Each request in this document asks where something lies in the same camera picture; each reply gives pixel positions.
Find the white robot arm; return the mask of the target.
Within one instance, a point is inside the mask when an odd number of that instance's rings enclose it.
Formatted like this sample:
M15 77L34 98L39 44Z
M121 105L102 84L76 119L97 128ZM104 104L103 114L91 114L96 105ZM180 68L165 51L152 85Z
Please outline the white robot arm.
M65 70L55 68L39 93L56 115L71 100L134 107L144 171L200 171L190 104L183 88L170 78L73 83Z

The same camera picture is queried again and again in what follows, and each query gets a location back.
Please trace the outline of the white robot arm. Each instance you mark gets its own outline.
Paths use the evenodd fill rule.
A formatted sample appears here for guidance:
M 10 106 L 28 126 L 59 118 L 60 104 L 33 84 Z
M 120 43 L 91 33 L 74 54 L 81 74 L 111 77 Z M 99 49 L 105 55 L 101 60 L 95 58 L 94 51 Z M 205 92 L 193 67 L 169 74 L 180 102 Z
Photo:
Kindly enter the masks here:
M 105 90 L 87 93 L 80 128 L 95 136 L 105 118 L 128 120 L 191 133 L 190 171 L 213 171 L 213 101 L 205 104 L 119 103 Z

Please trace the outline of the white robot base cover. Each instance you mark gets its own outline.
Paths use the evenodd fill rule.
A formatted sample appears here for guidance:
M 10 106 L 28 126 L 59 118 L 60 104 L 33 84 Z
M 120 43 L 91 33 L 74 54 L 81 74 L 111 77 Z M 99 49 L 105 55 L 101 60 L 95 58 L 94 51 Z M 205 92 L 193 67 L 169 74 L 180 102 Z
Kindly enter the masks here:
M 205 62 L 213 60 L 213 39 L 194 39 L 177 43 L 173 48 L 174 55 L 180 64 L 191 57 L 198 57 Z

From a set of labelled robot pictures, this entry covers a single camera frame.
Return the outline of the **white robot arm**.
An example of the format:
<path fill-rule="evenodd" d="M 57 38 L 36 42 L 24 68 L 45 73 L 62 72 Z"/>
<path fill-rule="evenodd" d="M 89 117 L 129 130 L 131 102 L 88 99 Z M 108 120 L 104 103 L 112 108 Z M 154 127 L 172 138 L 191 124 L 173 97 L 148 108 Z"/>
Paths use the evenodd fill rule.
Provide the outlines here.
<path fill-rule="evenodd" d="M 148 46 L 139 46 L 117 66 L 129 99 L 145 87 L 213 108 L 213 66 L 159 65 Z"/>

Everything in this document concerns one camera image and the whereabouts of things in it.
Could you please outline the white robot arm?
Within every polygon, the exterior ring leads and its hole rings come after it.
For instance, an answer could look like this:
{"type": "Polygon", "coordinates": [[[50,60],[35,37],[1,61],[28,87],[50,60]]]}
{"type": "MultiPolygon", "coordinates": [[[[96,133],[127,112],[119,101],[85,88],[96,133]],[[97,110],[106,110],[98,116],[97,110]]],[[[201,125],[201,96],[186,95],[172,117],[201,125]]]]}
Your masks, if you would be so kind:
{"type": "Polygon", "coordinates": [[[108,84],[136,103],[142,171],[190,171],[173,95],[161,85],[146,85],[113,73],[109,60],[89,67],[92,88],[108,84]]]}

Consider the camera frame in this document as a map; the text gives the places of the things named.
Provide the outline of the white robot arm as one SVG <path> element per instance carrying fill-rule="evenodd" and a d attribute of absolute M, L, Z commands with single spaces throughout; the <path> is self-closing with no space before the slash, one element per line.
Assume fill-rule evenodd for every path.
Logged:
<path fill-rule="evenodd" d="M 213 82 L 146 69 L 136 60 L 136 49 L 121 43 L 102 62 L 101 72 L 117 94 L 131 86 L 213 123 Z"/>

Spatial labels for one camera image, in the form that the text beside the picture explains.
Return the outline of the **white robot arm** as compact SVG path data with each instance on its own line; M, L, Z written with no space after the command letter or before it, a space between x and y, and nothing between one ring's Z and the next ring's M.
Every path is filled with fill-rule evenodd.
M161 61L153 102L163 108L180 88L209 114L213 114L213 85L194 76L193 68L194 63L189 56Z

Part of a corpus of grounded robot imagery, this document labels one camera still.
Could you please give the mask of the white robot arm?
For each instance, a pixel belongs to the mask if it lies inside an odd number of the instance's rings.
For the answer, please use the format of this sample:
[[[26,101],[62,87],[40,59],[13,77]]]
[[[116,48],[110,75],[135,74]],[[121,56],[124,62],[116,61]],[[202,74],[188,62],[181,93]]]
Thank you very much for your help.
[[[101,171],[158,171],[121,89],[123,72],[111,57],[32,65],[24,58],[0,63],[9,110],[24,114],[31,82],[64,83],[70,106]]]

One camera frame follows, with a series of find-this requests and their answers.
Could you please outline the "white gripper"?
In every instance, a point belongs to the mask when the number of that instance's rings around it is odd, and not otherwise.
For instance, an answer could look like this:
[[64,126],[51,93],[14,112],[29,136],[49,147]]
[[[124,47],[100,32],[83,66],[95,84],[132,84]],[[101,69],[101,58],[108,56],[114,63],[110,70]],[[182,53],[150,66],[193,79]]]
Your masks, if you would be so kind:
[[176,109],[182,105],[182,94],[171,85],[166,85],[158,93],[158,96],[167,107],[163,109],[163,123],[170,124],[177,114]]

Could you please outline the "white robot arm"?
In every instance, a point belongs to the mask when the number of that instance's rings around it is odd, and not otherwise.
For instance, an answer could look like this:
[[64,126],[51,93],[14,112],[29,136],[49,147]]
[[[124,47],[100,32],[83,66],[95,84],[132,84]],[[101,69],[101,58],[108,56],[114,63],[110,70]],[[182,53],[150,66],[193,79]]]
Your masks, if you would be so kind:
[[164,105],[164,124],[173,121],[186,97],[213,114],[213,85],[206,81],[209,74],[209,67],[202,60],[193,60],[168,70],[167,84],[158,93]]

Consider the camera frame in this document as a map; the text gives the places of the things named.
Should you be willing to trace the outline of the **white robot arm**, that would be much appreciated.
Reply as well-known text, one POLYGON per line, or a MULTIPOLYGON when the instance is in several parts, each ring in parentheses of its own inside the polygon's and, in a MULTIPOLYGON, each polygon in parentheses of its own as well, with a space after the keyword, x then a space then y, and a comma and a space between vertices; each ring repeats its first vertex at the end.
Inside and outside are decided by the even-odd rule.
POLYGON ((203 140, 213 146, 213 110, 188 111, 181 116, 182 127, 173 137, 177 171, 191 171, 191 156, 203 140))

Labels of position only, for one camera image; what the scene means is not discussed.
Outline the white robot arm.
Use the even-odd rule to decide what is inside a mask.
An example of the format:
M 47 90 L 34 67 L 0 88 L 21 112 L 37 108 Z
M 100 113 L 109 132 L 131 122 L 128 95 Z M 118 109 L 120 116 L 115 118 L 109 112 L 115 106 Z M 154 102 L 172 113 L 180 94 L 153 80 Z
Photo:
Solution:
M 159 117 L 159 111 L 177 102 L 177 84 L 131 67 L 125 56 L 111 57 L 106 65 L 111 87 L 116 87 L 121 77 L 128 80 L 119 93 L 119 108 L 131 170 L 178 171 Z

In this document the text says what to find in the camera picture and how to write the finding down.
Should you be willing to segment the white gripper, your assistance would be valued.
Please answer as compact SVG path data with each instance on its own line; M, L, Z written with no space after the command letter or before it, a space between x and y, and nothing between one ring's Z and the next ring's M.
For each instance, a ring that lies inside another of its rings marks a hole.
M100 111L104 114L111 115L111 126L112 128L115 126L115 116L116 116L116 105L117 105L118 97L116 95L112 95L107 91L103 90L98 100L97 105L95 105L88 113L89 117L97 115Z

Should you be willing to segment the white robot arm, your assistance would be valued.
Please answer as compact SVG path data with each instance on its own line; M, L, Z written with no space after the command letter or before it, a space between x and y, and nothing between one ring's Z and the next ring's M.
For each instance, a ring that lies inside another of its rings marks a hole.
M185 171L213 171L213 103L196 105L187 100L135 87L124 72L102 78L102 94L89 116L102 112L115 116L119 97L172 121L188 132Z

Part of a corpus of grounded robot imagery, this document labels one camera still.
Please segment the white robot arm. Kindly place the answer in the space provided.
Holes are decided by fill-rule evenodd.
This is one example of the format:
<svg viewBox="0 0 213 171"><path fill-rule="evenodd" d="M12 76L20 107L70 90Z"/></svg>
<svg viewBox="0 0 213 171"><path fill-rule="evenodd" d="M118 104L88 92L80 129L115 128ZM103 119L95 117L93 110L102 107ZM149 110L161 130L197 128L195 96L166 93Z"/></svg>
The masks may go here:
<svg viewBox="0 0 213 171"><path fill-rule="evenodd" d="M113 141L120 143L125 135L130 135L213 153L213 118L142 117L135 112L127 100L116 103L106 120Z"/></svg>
--------
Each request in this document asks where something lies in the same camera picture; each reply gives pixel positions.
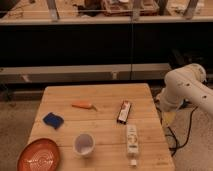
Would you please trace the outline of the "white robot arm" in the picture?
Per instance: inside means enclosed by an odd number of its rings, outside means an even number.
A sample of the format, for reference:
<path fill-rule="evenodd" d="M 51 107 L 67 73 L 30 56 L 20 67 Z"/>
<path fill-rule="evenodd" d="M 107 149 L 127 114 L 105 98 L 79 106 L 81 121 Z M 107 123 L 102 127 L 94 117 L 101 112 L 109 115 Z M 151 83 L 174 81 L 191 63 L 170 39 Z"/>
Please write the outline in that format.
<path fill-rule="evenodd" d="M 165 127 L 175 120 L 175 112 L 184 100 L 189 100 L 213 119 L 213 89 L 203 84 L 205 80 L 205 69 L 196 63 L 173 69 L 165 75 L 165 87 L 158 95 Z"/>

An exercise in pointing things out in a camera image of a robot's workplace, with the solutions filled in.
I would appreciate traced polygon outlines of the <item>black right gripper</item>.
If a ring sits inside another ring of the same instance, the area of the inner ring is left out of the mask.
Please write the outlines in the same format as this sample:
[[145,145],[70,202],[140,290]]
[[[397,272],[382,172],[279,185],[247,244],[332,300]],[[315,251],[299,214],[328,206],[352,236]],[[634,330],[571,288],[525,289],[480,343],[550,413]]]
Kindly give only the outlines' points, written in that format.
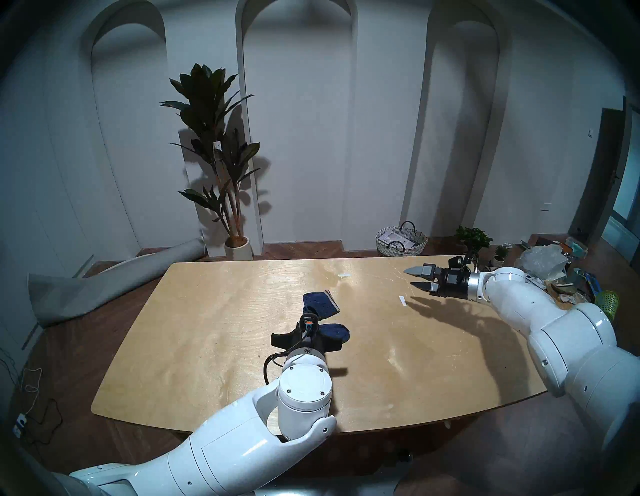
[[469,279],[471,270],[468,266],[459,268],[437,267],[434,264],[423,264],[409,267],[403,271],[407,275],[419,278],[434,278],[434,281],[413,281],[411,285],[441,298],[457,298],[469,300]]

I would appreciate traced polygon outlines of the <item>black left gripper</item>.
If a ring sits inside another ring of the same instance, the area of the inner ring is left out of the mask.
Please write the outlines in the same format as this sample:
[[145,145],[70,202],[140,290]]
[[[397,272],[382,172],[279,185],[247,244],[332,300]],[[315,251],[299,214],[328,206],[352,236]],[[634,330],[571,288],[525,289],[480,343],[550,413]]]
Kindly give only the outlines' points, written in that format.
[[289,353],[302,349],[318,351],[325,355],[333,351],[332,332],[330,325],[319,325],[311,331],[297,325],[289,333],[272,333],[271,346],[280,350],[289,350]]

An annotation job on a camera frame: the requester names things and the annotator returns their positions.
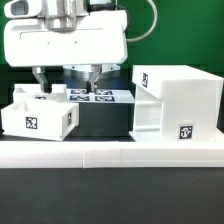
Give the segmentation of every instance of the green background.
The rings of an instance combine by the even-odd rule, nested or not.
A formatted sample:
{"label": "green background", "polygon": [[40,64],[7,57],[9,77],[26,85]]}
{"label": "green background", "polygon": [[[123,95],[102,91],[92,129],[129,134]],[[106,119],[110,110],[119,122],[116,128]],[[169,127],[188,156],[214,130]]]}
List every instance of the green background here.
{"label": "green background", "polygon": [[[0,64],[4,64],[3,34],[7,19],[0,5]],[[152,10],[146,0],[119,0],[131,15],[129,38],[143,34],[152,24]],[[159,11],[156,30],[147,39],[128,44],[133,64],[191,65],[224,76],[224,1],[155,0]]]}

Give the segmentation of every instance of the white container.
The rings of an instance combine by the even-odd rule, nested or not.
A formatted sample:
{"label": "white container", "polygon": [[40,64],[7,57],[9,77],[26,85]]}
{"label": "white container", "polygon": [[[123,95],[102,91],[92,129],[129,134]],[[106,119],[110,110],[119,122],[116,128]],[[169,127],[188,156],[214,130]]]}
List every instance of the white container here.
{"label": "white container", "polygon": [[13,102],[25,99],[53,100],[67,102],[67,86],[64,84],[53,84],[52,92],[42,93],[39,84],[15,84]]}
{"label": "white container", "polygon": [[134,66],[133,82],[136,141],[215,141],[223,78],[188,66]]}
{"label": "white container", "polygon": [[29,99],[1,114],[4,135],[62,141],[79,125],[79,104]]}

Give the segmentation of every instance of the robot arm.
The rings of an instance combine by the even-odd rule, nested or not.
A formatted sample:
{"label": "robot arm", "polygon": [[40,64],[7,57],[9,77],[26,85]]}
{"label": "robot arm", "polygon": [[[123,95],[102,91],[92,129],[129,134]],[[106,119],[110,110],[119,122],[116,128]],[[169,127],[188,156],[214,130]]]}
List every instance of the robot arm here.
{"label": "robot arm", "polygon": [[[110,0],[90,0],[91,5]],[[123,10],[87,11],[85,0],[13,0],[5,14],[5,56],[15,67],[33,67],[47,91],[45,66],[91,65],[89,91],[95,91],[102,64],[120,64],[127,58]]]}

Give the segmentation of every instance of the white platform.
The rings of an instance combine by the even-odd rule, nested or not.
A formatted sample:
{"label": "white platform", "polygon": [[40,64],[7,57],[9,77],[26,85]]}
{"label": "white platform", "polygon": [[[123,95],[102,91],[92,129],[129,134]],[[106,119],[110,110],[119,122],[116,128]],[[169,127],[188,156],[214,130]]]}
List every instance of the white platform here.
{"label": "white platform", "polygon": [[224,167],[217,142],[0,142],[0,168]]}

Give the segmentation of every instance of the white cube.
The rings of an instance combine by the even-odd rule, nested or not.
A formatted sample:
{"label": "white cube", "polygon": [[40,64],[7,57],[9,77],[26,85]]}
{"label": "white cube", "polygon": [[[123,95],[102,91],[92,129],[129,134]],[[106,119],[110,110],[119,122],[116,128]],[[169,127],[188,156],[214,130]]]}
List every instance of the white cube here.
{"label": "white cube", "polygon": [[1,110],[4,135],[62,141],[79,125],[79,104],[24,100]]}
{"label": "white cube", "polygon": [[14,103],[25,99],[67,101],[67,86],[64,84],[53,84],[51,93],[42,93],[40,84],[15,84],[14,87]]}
--------
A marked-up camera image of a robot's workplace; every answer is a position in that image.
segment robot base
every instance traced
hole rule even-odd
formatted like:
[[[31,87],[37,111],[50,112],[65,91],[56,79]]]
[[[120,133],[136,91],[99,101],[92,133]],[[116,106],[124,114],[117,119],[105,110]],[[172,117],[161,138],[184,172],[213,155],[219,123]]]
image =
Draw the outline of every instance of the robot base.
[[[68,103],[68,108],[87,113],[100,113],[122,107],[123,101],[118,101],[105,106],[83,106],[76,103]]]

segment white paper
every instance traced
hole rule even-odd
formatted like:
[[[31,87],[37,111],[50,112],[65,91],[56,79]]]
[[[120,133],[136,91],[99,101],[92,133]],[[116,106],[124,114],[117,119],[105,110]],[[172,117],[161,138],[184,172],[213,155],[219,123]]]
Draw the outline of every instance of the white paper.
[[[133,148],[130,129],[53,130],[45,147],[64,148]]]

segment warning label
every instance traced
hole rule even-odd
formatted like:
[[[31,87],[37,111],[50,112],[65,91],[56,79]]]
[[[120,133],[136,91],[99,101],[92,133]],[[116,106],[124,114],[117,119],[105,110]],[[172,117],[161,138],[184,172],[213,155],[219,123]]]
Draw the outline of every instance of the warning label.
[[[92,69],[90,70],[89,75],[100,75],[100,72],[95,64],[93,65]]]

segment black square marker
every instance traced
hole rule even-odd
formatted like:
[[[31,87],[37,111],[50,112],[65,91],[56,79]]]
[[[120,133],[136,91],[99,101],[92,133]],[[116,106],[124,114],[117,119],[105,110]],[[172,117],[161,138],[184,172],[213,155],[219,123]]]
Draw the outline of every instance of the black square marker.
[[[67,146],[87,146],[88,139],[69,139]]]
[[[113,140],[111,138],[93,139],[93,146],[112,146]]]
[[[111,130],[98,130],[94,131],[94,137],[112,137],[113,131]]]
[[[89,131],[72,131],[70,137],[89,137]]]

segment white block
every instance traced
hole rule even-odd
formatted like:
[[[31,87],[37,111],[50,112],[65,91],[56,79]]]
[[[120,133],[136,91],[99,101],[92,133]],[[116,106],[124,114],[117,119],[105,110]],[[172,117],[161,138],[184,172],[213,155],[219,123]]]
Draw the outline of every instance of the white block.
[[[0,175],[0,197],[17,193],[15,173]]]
--------
**EXERCISE OBJECTIVE**
Copy range, inclusive: the line holding "Please segment the" to the line holding "104L88 92L80 129L115". Reproduce exactly those lines of the records above and no others.

**REPLY TO THE EXERCISE**
Please segment the white robot arm. Kindly place the answer in the space provided.
Holes are decided by fill-rule evenodd.
This is one example of the format:
<svg viewBox="0 0 213 171"><path fill-rule="evenodd" d="M12 76L20 107L70 90Z"/></svg>
<svg viewBox="0 0 213 171"><path fill-rule="evenodd" d="M118 104L88 92L80 129L115 128ZM103 119L95 117L93 110L102 107ZM149 110L161 130L197 128L195 96L166 93Z"/></svg>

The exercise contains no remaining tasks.